Gossip in the school halls attributes the illnesses to the ghost of a bullied student named Abel Frye, who committed suicide 10 years before the current goings-on. But the ghost appears to be working under the commands of a persecuted Goth kid, Ian Snyder. Is witchcraft really leading to the illnesses? Or is there a rational, Earth-bound answer to the crimes? These are the questions that the Springfield Mom, Dad, and twins Elijah and Elisha are out to answer.

 

The movie veers from the book in added subplots (like a silly love story for Elisha) and, most puzzlingly, a different explanation of what’s going on at Rogers High. The entire premise of the Abel Frye plot is changed, as is the motivation of the criminal mastermind. Peretti’s original story told what happens when ridicule pushes someone to the brink—and included a godly solution. But in the movie, an out-of-place revenge plot blurs the message.

 

In fact, the movie contradicts its own message about being different. It tries to say that everyone—despite social role or hair color—has worth. But what we see is a resolution in which two Goths finally fit in not because of their unique identities but because they conform. They trade in their black makeup for bright-colored T-shirts! Also troubling is that teen groups are horribly stereotyped. The geeks wear glasses and are good in science and math. You know who the jocks are because they wear letter jackets and girls love them—even Elisha.

 

The script also deletes most of the book’s overt discussion of weighty issues and a strong conclusion relating to redemption and trust. As a film, Hangman’s Curse doesn’t offer all that much in terms of moral lessons. The movie does depict realistic teen issues like self-esteem, bullying, suicide, and being different, but doesn’t offer many direct lessons or commentary on them. It just shows them.

 

The movie, unlike the book, fails to mention that the Springfields are Christians assigned to use their moral backgrounds as a type of faith-based initiative against crime. Instead, there’s no faith discussion at all until Elisha gets in trouble in the movie’s climax and sings “Jesus Loves Me.” After that, the movie ends with a family prayer. The trouble is that by only showing two spiritual acts, the faith of the characters doesn’t color the events of the movie. Recent mainstream movies like Bruce Almighty, Signs, and Return of the King integrate faith lessons into the story better than this—and provide more teaching moments and illustrations.

 

There are more problems with the screenwriting. Because the plot is watered down, it’s hard to tell exactly what is going on at times. I thought two characters had died, only to see them pop up at the end. This ambiguity is just part of a general sloppiness that takes big leaps, finds easy outs, and uses stilted and laughable “teen” dialogue.

 

Other than the screenwriting flaws, Hangman’s Curse does have many pluses. The production values are very good, benefiting from experienced producers like Ralph Winter (X2: X-Men United). The movie looks and sounds great. The opening credits are legitimately creepy as are a few other parts of the film. But this is not a scary or gruesome movie; it’s more X-Files than Scream (although its one semi-scary scene might as well be borrowed from that horror series).

 

The acting is also strong—most notably that of Jake Richardson (The Dangerous Lives of Altar Boys) as Ian. The only sore spot is, frankly, Peretti. Playing an eccentric professor, Peretti uses every over-acting trick in of the book: fake lisp, goofy glances, and Barney Fife bumbling. He’s obviously designed to be comic relief, but feels like Christopher Lloyd’s Back to the Future character crammed into an X-Files episode.

 

In the end, the film does keep viewers’ attention, has some shining scenes, and will interest young teens. But it might also leave readers wondering how a pretty good book ended up as a not-so-great movie.

 

Talk About It   Discussion starters

(May contain plot spoilers)

1. In what ways does Rogers High remind you of your own school? In what ways is it different?

 

2. Do you identify with any of the characters? Who and why? How did the movie make you feel about relating to that character?

 

3. What does the film tell you about accepting others and respecting differences? Do you agree with that?
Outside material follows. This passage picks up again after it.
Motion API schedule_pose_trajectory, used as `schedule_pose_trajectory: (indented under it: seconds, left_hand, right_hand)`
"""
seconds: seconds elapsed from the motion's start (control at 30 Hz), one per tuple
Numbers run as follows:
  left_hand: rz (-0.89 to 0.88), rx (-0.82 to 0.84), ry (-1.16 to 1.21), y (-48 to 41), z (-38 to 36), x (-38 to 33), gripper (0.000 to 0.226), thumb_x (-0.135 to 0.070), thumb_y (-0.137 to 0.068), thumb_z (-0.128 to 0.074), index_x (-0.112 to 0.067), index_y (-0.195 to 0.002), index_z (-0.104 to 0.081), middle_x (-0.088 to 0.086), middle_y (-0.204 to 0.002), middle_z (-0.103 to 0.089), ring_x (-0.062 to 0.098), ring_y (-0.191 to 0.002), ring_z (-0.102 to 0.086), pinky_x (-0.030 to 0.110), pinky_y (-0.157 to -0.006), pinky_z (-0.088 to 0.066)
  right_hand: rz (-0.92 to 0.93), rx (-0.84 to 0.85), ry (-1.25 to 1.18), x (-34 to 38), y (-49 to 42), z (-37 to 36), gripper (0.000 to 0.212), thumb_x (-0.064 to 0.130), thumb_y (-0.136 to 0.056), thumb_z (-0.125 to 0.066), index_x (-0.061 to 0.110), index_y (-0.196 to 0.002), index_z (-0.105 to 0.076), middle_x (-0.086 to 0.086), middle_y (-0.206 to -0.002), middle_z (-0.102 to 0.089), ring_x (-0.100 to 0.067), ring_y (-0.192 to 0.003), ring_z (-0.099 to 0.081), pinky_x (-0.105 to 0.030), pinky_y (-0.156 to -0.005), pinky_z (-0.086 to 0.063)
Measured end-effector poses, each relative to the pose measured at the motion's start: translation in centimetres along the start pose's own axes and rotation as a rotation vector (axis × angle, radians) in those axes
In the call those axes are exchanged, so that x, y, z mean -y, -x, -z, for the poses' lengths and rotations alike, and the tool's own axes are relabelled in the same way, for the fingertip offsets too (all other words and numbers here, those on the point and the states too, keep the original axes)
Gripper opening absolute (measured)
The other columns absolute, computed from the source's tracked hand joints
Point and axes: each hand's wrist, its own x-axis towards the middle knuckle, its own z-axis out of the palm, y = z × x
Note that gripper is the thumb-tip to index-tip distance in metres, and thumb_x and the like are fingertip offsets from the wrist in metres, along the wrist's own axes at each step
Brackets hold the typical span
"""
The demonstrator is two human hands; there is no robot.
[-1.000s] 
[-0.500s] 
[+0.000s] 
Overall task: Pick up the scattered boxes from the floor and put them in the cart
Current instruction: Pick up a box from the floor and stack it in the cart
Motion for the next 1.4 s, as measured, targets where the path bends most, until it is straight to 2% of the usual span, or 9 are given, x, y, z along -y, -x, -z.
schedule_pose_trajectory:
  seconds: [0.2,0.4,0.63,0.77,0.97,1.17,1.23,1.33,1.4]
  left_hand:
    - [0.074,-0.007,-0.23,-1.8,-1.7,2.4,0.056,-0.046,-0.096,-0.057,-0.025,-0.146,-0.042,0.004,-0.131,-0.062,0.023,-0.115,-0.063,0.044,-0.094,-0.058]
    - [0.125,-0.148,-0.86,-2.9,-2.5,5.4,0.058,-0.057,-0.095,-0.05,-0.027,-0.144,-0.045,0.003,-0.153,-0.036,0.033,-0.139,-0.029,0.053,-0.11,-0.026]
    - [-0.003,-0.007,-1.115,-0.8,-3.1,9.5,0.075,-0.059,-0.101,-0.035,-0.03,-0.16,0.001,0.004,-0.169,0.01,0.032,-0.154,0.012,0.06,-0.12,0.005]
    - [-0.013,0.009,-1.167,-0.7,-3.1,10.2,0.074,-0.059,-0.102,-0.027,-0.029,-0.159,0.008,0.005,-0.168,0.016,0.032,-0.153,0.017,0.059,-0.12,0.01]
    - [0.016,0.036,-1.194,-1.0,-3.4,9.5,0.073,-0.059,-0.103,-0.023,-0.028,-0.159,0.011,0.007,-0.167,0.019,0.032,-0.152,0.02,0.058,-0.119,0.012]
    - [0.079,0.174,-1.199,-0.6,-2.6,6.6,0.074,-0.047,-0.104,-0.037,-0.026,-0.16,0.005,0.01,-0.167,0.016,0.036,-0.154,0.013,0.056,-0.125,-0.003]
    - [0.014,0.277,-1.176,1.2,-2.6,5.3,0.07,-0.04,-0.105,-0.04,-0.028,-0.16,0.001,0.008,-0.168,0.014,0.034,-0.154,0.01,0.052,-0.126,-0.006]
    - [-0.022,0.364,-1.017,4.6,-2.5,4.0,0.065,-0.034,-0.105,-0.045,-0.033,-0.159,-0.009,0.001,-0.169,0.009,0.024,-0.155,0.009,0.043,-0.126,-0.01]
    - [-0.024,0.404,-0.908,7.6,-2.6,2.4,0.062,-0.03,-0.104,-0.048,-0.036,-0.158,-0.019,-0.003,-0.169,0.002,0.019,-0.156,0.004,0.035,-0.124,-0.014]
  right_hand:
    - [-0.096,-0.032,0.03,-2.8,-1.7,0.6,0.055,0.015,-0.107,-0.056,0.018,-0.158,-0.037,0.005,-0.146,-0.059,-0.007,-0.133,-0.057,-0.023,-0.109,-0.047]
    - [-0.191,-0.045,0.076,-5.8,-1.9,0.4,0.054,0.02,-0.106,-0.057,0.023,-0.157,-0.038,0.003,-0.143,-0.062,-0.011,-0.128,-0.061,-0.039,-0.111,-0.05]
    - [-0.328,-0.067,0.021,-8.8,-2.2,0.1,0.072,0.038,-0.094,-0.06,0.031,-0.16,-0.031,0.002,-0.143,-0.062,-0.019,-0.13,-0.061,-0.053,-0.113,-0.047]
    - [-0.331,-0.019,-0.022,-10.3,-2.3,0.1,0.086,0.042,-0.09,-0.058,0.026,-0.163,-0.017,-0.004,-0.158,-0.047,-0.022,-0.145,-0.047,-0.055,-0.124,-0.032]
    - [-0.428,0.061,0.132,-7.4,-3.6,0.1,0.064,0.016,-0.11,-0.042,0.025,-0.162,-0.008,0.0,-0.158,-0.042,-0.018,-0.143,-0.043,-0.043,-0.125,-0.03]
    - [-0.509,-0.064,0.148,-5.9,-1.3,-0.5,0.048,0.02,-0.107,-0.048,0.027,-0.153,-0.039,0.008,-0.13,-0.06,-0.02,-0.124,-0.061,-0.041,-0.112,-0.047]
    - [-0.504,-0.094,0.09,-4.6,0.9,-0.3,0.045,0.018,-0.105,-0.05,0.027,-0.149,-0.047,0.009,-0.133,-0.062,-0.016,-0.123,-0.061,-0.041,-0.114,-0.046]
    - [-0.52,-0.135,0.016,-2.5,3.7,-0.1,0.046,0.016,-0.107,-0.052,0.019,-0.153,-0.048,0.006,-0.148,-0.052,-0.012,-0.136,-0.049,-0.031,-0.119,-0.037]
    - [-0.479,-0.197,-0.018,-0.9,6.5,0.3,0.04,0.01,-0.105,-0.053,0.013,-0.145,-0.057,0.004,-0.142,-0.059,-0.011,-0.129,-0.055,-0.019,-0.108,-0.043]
4. Do you think the kind of judging and bullying shown in the movie occurs in adulthood outside high school?

5. How did you see God present in the lives of any characters?

 

The Family Corner   For parents to consider

Violence is limited to the hanging of Abel Frye (although the camera pans away and shows only a shadow); three instances of bullying; an undercover cop scene where a character holds a shotgun to someone’s face; and a scary scene in which a masked bad guy surprises then chases a girl. There’s also an undercover sting operation when a kid gets busted for methylamines, but no drug use is shown. There are also depictions of witchcraft (including pagan symbols and skulls).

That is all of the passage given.